KeywordsCodon deviation coefficient CDC Codon usage bias CUB Statistical significance Background nucleotide composition GC content Purine content Bootstrapping
Codon Usage Bias
Codon Deviation Coefficient
Background Nucleotide Composition
Positional Composition Set
Ti, Gi, Ci, Si, Ri, A, T, G, C, S, R at codon position i, respectively, where i = 1, 2, 3.

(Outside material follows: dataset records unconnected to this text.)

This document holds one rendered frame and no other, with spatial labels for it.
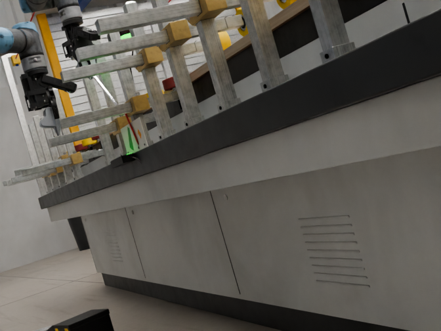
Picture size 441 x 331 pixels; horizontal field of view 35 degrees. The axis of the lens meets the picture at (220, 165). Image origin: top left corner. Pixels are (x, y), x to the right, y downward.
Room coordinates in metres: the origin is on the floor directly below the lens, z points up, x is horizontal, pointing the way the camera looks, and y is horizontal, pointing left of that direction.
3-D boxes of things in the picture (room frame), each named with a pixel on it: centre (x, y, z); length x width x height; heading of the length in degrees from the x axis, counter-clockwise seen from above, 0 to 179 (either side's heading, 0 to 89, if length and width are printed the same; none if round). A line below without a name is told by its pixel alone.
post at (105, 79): (2.61, 0.32, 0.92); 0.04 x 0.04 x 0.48; 22
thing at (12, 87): (4.76, 1.15, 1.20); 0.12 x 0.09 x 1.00; 112
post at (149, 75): (2.15, 0.13, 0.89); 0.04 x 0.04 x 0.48; 22
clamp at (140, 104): (2.36, 0.21, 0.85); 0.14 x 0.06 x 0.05; 22
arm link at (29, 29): (2.23, 0.48, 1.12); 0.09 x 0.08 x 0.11; 154
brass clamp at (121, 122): (2.59, 0.31, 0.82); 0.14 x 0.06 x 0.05; 22
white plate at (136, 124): (2.40, 0.26, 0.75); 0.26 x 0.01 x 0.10; 22
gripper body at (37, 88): (2.23, 0.48, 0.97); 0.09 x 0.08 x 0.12; 112
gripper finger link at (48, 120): (2.22, 0.47, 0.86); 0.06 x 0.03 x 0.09; 112
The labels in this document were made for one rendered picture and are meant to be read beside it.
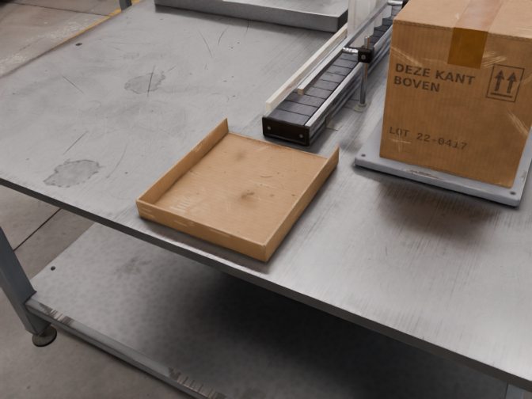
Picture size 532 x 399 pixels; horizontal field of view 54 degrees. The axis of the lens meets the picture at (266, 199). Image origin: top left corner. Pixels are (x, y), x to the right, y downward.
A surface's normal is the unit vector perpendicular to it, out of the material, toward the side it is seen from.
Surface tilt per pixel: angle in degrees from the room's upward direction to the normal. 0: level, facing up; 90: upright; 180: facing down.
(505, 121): 90
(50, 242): 0
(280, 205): 0
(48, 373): 0
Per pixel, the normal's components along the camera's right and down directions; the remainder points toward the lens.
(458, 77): -0.47, 0.59
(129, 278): -0.05, -0.77
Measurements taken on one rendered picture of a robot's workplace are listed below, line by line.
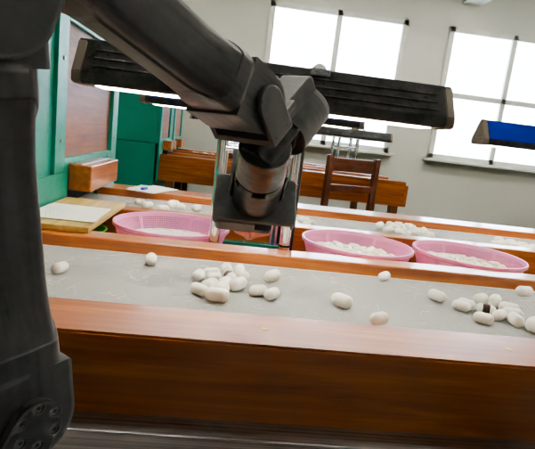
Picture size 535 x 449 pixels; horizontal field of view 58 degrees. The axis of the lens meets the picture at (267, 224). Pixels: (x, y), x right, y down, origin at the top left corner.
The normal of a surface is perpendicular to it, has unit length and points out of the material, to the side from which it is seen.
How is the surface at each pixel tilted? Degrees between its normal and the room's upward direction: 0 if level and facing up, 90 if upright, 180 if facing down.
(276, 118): 90
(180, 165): 90
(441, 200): 90
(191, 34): 87
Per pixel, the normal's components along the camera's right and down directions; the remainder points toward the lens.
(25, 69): 0.83, 0.19
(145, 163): 0.07, 0.19
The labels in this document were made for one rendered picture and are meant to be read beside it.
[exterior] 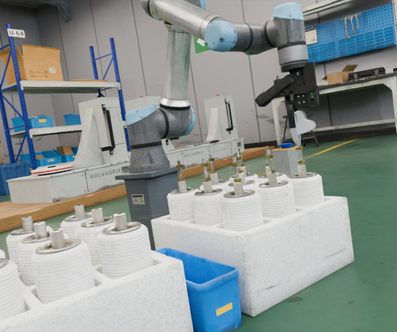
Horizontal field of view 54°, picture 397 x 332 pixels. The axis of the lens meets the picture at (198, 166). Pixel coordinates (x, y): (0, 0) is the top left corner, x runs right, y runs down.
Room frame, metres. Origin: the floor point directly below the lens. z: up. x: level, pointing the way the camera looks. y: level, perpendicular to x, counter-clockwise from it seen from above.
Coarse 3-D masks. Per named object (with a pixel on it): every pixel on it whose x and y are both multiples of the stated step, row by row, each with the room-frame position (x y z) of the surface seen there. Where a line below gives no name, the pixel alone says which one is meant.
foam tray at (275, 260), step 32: (160, 224) 1.08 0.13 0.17; (192, 224) 0.99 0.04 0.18; (288, 224) 0.90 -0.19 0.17; (320, 224) 0.96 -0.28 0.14; (224, 256) 0.86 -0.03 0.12; (256, 256) 0.83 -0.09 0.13; (288, 256) 0.89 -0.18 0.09; (320, 256) 0.95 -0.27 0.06; (352, 256) 1.03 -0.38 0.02; (256, 288) 0.82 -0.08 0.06; (288, 288) 0.88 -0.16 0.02
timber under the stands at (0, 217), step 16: (224, 160) 4.23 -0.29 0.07; (96, 192) 2.88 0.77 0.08; (112, 192) 2.96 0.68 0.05; (0, 208) 2.79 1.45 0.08; (16, 208) 2.65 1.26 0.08; (32, 208) 2.53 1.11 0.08; (48, 208) 2.53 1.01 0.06; (64, 208) 2.62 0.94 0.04; (0, 224) 2.27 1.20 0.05; (16, 224) 2.35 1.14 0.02
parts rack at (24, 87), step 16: (0, 48) 5.57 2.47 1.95; (112, 48) 6.81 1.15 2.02; (16, 64) 5.40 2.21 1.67; (16, 80) 5.39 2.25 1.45; (0, 96) 5.74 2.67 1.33; (16, 112) 5.53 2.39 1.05; (48, 128) 5.63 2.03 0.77; (64, 128) 5.83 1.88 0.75; (80, 128) 6.06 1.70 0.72; (32, 144) 5.41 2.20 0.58; (128, 144) 6.81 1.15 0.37; (16, 160) 5.69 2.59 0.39; (32, 160) 5.38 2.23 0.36
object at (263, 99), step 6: (282, 78) 1.04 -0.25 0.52; (288, 78) 1.04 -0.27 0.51; (276, 84) 1.05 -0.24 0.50; (282, 84) 1.04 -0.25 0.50; (288, 84) 1.04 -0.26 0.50; (270, 90) 1.05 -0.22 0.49; (276, 90) 1.05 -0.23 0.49; (282, 90) 1.06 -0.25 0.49; (258, 96) 1.08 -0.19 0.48; (264, 96) 1.06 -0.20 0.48; (270, 96) 1.05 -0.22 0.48; (276, 96) 1.09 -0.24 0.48; (258, 102) 1.07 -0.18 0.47; (264, 102) 1.06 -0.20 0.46
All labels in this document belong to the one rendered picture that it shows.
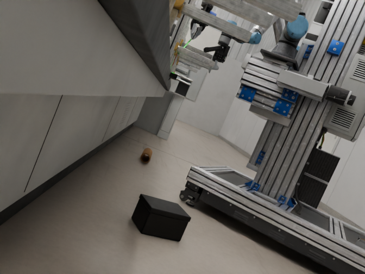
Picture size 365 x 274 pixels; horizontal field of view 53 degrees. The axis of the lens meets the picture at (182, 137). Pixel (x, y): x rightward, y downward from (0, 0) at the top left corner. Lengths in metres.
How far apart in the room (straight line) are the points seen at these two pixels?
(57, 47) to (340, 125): 2.13
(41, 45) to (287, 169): 2.21
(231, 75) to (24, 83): 11.38
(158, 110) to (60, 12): 4.82
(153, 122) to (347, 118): 3.25
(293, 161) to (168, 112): 2.86
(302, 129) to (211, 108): 9.20
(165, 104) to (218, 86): 6.53
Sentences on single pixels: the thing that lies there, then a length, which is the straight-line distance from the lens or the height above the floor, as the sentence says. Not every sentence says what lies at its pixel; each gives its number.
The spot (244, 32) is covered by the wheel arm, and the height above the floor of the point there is 0.85.
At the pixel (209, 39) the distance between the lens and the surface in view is 5.03.
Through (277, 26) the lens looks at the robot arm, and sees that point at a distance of 2.84.
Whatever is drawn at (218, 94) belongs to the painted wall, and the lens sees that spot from 11.54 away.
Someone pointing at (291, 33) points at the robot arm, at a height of 1.15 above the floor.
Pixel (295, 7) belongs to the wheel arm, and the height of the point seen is 0.81.
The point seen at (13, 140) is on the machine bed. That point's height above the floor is 0.32.
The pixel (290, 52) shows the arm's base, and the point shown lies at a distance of 2.34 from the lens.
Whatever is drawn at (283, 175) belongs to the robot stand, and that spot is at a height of 0.39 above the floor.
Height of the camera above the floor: 0.56
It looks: 5 degrees down
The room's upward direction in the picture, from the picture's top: 23 degrees clockwise
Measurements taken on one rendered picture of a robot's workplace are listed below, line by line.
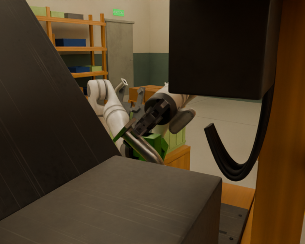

Codon usage bias or CUB, a phenomenon in which synonymous codons (that encode the same amino acid) are used at different frequencies, is generally believed to be a combined outcome of mutation pressure, natural selection, and genetic drift [1, 2, 3, 4, 5]. Within any given species, genes often exhibit variable degrees of CUBs. Moreover, CUB for an individual gene is related closely with gene expression for translational efficiency and/or accuracy [6, 7, 8, 9, 10]. Therefore, the ability to accurately quantify CUBs for protein-coding sequences is of fundamental importance in revealing the underlying mechanisms behind codon usage and understanding gene evolution and function in general.
Over the past few years, a number of measures have been proposed for the quantification of CUB [11, 12, 13, 14, 15, 16, 17, 18, 19, 20, 21, 22, 23], leading to investigations on the pattern of CUBs within and across species [24, 25, 26, 27, 28, 29, 30]. Since CUB is primarily shaped by selection and mutation , different measures are differentially informative with regard to differentiating causes. For instance, there are purely descriptive measures of CUB as caused by the joint effects of mutation and selection, such as, the Effective Number of Codons (Nc or ENC)  and the Relative Synonymous Codon Usage . Alternatively, other measures of CUB specifically accord with selection on codon usage associated with translation, such as, the Codon Adaption Index (CAI)  and the Frequency of Optimal codons . In addition, a number of studies have attempted to estimate selection on codon usage based on population genetics [31, 32, 33, 34, 35].
These existing measures generally fall into two categories, as they compare the observed codon usage distribution of target coding sequence against the distribution based on a reference set of highly-expressed genes (e.g., CAI) or the distribution based on a null hypothesis of uniform usage of different synonymous codons (e.g., Nc ). The former measures are highly dependent on their corresponding reference sets (from which preferred codons are derived) and accordingly are limited by the comprehensiveness and accuracy of reference sets. Since reference sets are species-specific, these measures are inappropriate for comparison of CUBs across species . Additionally, they are unreliable in cases where there is inadequate knowledge about the highly-expressed genes for a given species , such as for newly sequenced species that have a limited number of annotated genes.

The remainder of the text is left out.